Archive for October, 2014

the half century mark

October 27th, 2014

It’s difficult to write about love without sounding too trite or cliche, but in spite of the written challenges associated with this task, I’m going to give it a try.  This past month has been an extended celebration of my reaching the half-century mark, and turning 50 has lead to an unexpected abundance of love, gratitude, nostalgia and sentiment which culminated this weekend in the actual day passing.

At the end of September I had the joyful opportunity to officially release my workbook which had been a very steep learning curve of what it means to give birth to a project of blood, sweat and tears.  Because I was surrounded by friends and family from all walks of my life, the birthday celebration had begun in an unexpected way.  Then I travelled to Washington, DC for a weekend intensive training at the National Group Psychotherapy Institute before taking the Amtrak up to Philly and New York to be with friends and family.  Both the training and the time with loved ones was full of  love and presence that filled my heart to capacity. Finally, I had some low-key celebrations back here on the West Coast this past weekend which continued to test my capacity for the love that exists in my life.

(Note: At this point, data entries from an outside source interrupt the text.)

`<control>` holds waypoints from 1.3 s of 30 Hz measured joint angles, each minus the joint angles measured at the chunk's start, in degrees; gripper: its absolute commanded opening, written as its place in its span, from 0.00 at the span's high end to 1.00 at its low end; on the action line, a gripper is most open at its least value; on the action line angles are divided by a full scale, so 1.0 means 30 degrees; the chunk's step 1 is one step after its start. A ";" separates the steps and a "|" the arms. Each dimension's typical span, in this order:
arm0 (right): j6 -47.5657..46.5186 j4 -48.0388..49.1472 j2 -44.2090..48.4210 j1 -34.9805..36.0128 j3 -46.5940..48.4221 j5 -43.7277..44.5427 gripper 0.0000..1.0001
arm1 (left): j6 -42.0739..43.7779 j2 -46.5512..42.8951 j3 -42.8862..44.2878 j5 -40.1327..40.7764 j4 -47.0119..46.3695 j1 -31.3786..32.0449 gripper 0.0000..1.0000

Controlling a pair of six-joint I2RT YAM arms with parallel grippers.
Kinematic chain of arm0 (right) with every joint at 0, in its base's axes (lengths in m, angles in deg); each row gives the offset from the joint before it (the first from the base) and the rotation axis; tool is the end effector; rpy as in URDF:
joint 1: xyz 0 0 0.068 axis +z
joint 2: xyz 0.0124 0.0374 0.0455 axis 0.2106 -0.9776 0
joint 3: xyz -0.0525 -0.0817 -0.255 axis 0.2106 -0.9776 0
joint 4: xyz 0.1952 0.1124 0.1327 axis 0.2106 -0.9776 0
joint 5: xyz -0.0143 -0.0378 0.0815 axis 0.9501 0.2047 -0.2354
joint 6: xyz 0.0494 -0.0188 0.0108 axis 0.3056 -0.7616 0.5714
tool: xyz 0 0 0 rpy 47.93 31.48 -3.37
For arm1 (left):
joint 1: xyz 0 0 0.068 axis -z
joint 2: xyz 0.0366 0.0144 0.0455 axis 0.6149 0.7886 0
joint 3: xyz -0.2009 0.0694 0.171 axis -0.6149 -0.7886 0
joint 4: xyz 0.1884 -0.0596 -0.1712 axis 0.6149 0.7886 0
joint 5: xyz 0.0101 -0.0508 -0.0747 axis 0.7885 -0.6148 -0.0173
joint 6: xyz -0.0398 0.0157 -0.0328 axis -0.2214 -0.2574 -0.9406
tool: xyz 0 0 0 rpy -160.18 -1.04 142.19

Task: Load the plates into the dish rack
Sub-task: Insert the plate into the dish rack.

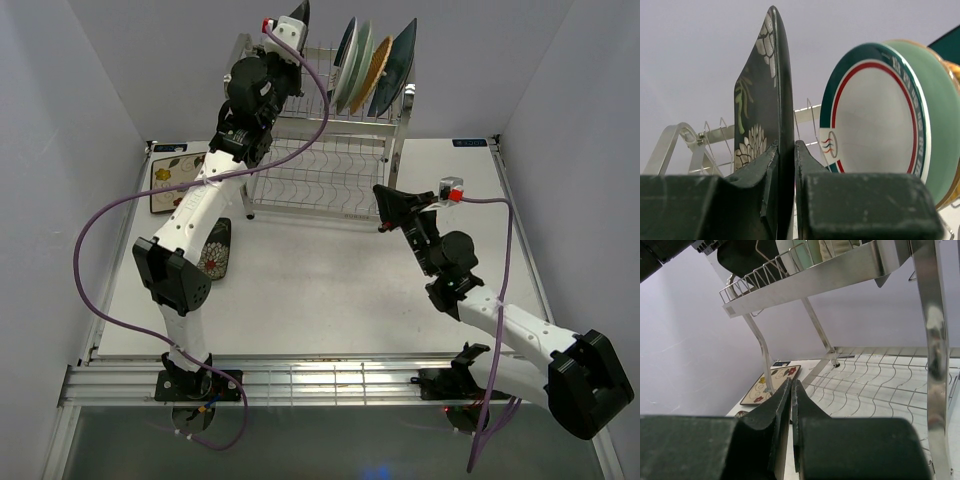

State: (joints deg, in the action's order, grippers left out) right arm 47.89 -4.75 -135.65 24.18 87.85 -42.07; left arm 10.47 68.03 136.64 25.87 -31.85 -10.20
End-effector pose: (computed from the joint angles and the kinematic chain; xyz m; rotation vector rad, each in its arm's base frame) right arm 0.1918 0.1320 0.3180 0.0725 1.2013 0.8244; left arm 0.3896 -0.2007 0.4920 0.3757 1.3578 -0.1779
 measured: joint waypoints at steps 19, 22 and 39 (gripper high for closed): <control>0.0015 -0.0087 0.0401 -0.0124 -0.0546 0.0124 0.91 | -0.2572 0.0335 0.0743 -0.0219 -0.1734 0.0066 1.00; 0.0080 -0.0087 0.0328 -0.0124 -0.0546 0.0058 0.91 | -0.2616 0.0335 0.0743 -0.0488 -0.1727 0.0066 1.00; 0.0517 -0.0146 0.0066 -0.0124 -0.0546 -0.0175 0.91 | -0.3701 0.0051 0.1384 -0.0940 -0.1967 0.0240 1.00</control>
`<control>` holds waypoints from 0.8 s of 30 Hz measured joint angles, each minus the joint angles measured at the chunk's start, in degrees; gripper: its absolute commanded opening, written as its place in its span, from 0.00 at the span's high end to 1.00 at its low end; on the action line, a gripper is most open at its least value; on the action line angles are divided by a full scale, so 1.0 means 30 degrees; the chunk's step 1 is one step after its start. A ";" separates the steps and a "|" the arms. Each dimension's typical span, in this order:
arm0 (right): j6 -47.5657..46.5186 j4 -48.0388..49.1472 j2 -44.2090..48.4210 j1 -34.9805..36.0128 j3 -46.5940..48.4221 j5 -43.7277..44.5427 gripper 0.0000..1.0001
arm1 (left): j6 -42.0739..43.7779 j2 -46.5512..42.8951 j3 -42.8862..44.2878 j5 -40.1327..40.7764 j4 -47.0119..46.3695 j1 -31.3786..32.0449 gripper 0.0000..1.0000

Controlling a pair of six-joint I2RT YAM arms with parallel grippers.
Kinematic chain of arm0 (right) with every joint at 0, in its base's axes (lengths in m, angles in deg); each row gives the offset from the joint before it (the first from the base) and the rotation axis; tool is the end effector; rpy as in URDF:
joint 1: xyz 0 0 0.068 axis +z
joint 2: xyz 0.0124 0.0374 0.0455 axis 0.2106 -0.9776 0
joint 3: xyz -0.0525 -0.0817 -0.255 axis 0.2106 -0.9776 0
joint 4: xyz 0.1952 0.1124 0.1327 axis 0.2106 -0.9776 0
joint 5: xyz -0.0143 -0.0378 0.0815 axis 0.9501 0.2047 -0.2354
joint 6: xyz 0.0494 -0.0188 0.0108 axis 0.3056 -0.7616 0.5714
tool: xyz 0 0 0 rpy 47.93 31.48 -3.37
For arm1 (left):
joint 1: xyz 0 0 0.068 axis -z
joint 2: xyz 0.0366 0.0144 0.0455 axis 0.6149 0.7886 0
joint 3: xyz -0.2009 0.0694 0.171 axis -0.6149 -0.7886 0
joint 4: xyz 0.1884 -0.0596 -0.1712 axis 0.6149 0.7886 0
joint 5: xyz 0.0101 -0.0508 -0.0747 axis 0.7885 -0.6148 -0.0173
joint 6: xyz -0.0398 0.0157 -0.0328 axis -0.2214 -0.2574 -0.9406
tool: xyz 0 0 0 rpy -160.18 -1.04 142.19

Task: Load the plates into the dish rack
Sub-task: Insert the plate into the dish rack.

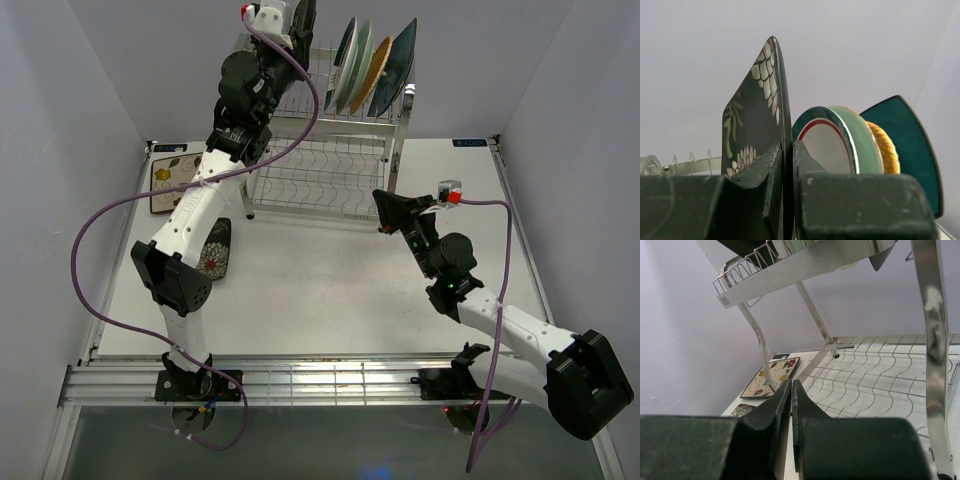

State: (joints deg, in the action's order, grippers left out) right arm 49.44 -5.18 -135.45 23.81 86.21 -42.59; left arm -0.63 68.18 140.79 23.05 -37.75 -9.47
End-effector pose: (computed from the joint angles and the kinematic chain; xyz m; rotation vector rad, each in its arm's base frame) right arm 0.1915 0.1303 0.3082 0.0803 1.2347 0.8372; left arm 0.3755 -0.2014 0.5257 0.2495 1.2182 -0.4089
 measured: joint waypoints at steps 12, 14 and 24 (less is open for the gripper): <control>0.0007 0.0007 0.0233 0.0000 -0.0007 -0.0007 0.91 | -0.1260 -0.0466 0.1260 0.0015 0.0495 0.0109 1.00; 0.0007 0.0007 0.0240 0.0000 -0.0007 -0.0029 0.91 | -0.1530 -0.0466 0.1843 0.0044 0.0583 0.0109 1.00; 0.0080 -0.0066 0.0262 -0.0007 -0.0007 -0.0219 0.92 | -0.2834 -0.0211 0.4233 0.0124 0.0714 0.0109 1.00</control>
State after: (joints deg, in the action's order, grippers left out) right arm 49.68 -5.38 -134.67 23.79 86.18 -43.25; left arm -9.13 67.55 153.49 23.42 -35.61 -9.15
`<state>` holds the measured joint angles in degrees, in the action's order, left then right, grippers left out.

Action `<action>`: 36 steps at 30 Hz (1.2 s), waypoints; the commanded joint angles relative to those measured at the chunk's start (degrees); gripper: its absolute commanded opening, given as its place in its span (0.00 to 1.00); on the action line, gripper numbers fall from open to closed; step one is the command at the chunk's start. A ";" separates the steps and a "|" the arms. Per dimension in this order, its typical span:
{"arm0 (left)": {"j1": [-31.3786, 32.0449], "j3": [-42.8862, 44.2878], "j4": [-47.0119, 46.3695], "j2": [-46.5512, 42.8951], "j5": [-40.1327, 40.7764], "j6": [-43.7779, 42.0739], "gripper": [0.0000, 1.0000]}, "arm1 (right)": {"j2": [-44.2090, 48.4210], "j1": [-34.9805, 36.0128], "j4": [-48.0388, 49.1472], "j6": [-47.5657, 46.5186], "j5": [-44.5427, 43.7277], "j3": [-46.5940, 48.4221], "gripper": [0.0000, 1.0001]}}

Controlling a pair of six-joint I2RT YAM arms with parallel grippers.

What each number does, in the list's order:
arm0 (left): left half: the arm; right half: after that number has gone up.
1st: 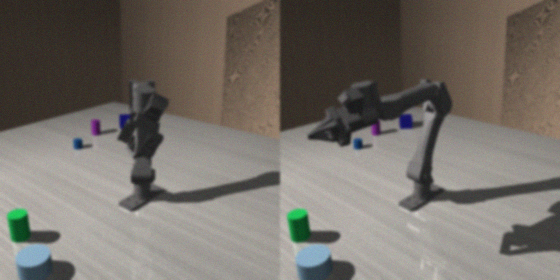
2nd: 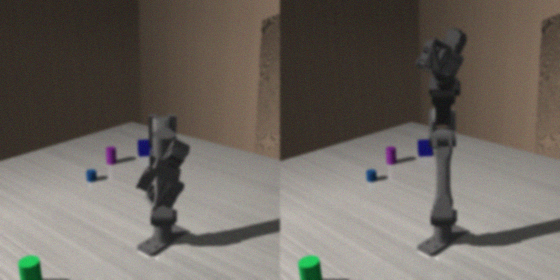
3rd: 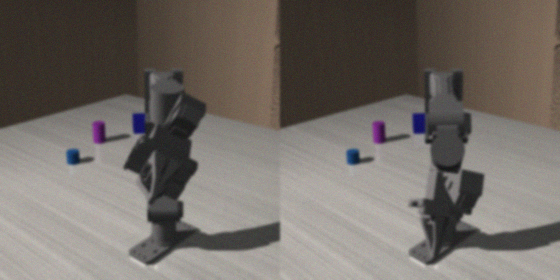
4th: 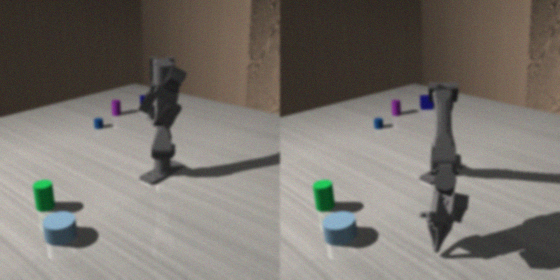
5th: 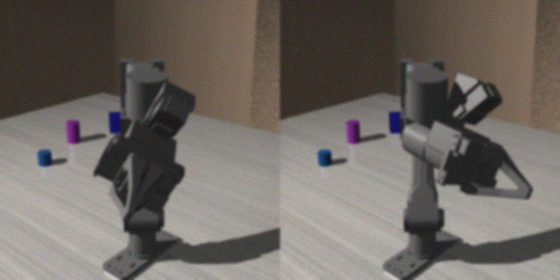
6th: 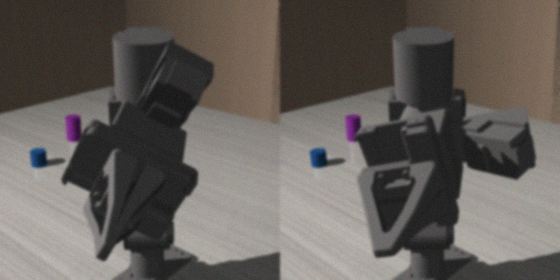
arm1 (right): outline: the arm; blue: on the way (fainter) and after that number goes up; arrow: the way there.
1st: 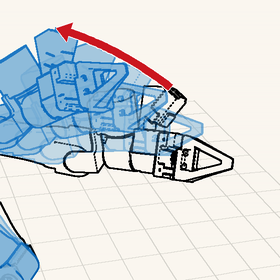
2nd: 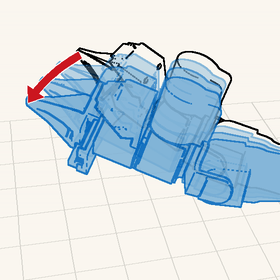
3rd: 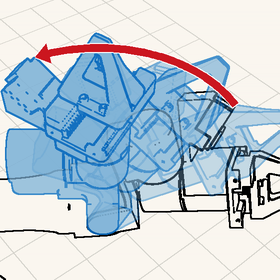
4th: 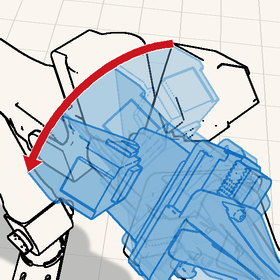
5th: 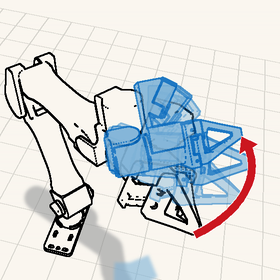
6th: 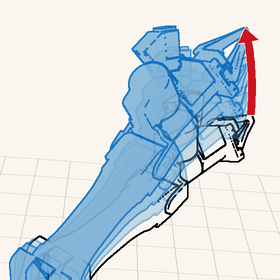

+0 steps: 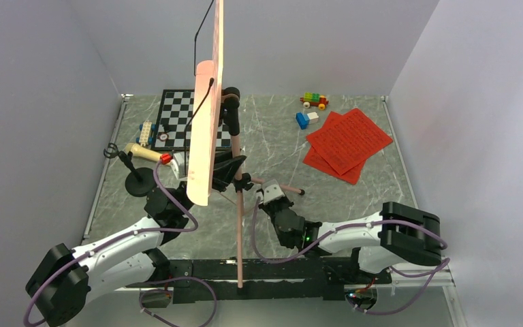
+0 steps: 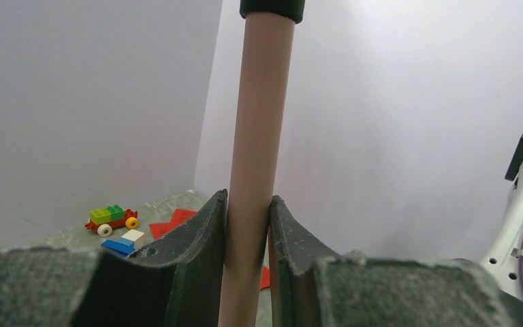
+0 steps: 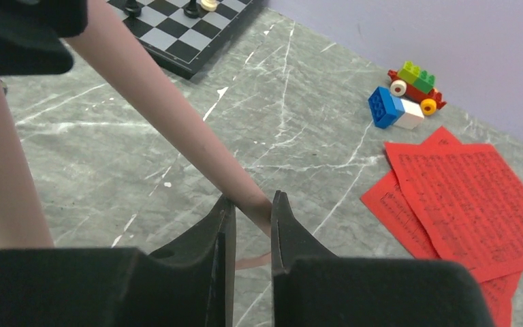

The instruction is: Pack up the instrument practice props

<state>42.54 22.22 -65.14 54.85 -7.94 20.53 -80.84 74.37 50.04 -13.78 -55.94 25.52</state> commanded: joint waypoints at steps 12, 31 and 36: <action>-1.05 -9.59 17.87 -1.59 12.74 2.57 0.00 | 5.28 0.12 -36.97 36.36 -3.79 -0.21 0.21; -0.18 -8.86 18.36 -1.17 13.11 -0.91 0.00 | 23.27 -23.85 -51.25 58.96 56.77 19.22 0.82; 0.29 -9.18 18.52 -1.34 13.73 -1.44 0.00 | 19.22 -26.82 -47.61 66.84 70.79 20.79 0.83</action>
<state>43.90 17.69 -67.07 51.00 -4.40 20.12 -59.33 48.60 0.08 43.92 -3.79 44.03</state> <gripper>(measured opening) 0.289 0.825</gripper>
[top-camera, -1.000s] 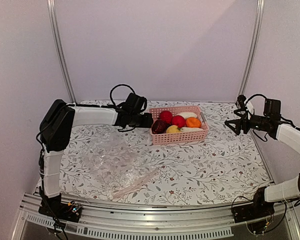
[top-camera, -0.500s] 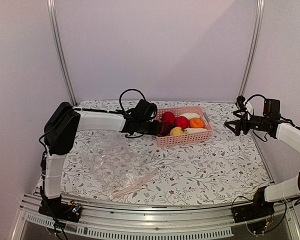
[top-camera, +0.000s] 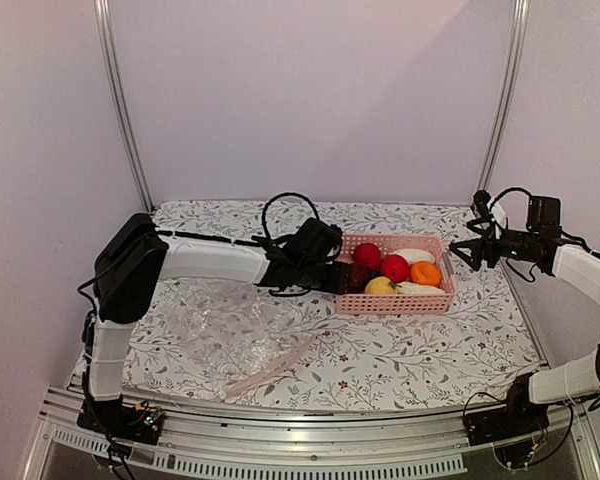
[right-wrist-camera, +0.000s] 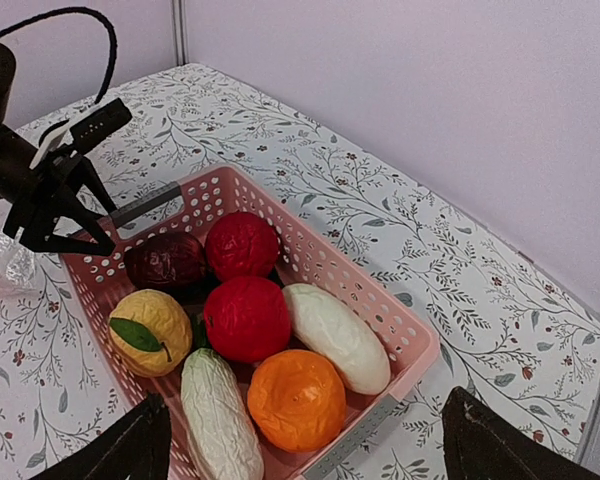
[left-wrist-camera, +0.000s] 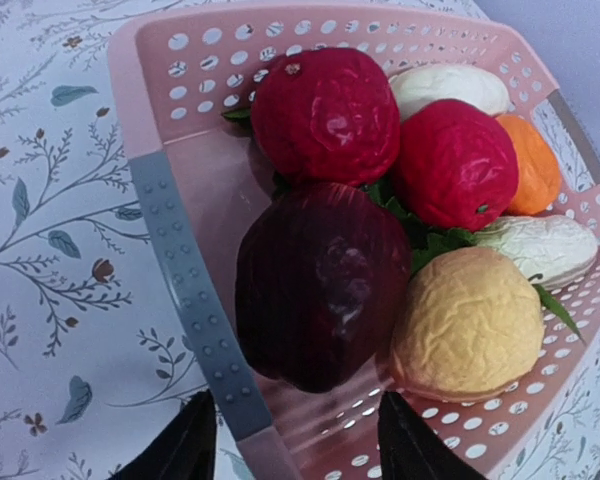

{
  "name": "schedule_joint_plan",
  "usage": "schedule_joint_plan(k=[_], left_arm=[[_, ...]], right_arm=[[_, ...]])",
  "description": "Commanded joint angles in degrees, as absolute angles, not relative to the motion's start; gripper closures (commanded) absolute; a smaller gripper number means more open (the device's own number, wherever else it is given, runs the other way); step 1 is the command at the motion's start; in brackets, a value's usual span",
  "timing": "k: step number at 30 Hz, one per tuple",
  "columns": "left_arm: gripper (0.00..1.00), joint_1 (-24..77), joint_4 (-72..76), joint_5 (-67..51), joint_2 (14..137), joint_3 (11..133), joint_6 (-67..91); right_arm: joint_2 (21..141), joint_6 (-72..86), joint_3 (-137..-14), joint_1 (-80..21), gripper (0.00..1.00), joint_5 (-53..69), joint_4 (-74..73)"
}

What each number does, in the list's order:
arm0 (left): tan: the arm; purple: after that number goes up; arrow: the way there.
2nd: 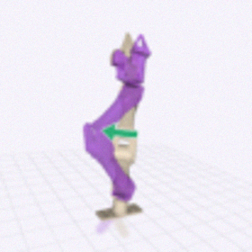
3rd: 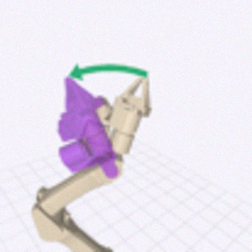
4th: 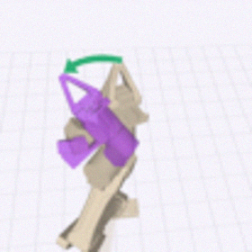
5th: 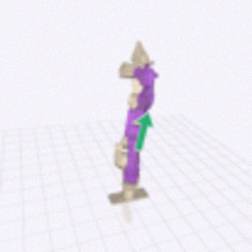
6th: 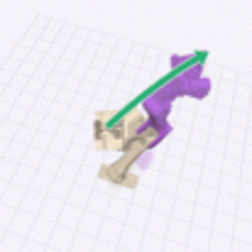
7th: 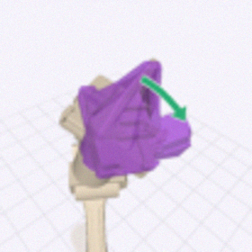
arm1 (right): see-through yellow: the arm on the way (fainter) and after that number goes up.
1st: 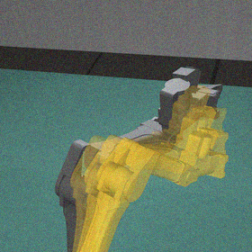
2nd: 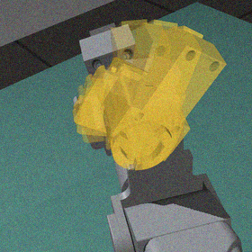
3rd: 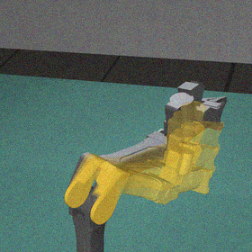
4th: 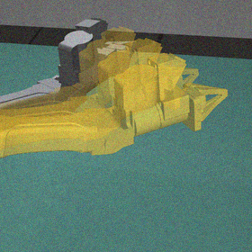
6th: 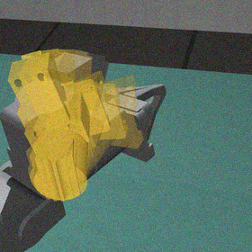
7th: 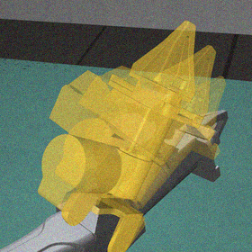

Because my day-to-day life doesn’t always make room for the abundance of shared times with loved ones, this past month has been a muscle-builder in the love and intimacy department–one in which I strive to deepen and expand.  My healing path (aka recovery) has given me a sense of more capability and competency receiving the love that is always around me.  All I have to do is remind myself that it’s always available 24/7.

swimming with the dolphins

October 15th, 2014

According to my colleague Chellie Campbell, author of The Wealthy Spirit, finding your people (aka dolphins) is a vital ingredient for abundance in our lives.  She distinguishes among sharks, tuna and dolphins which she reminds us exists within each of us and in all of our relationships.

Purposeful recovery requires purposeful connection. Sustaining dolphin-like relationships requires mutual desire and effort to cultivate and refresh meaningful connections while both parties choose to make valuable investments along the way.

This past weekend I attended a conference in Washington, DC with two of my L.A. dolphins who accompanied me on the first leg of the journey.  After the conference, I traveled down to Philly and New York to spend time with friends and family–in particular, two lifelong friends (aka dolphins) whom I’ve known since we were 13.  Because of incredible people such as this, my life continues to be more and more abundant as I feel so grateful for the love and rich history that we’ve shared these past thirty-seven years together.

capacity for love (part two)

October 4th, 2014

Love addiction is not about love–instead, it’s a relational pattern.  A so-called “love addict” is actually addicted to fantasy and/or wanting to be rescued. It’s ironic that there is often a primitive fear of authentic intimacy, yet the remedy for this broken-heartedness is about love–learning to receive love in safe, productive and open-hearted ways.

The recent advances in neuroplasticity research have shown us that what we focus on and pay attention to will expand.  In other words, if we pay too much attention to the problem, the problem will either grow or at the very least stay the same.  If we choose to focus on our inner resources  (e.g. gratitude, patience, compassion), a pathway toward love may be built.  It’s not a cookie-cutter process, but love is a muscle that requires attention, and if we shift our attention and our attitude toward the love inside of us and around us, it’s bound to open up the possibilities for greater capacity to love and be loved.


capacity for love

October 3rd, 2014

Last Saturday was the official book launch for From Now On, my project that was conceived in Italy almost 10 years ago and born this past July here in Los Angeles.  Friends, family and colleagues gathered around me as I shared a little bit of the back story behind the evolution of this creation.  As I looked around the crowded room in this Craftsman oasis (aka Clearview) in Venice, my heart was overflowing with layers of gratitude for the palpable love embracing me.

Healing addiction and trauma can be described as mending broken hearts, and learning to fully give and receive love is a gradual and tender unfolding.  As I was surrounded by the many loving hearts last weekend, I realized that celebrations are a necessary ingredient of long-term sustainable recovery, and building capacity for love little-by-little is a practice.  As I did my best to mindfully take in the joy, the love, and the celebration of the day, I noticed my heart mend just a little bit more as my capacity for love expanded in unexpected ways.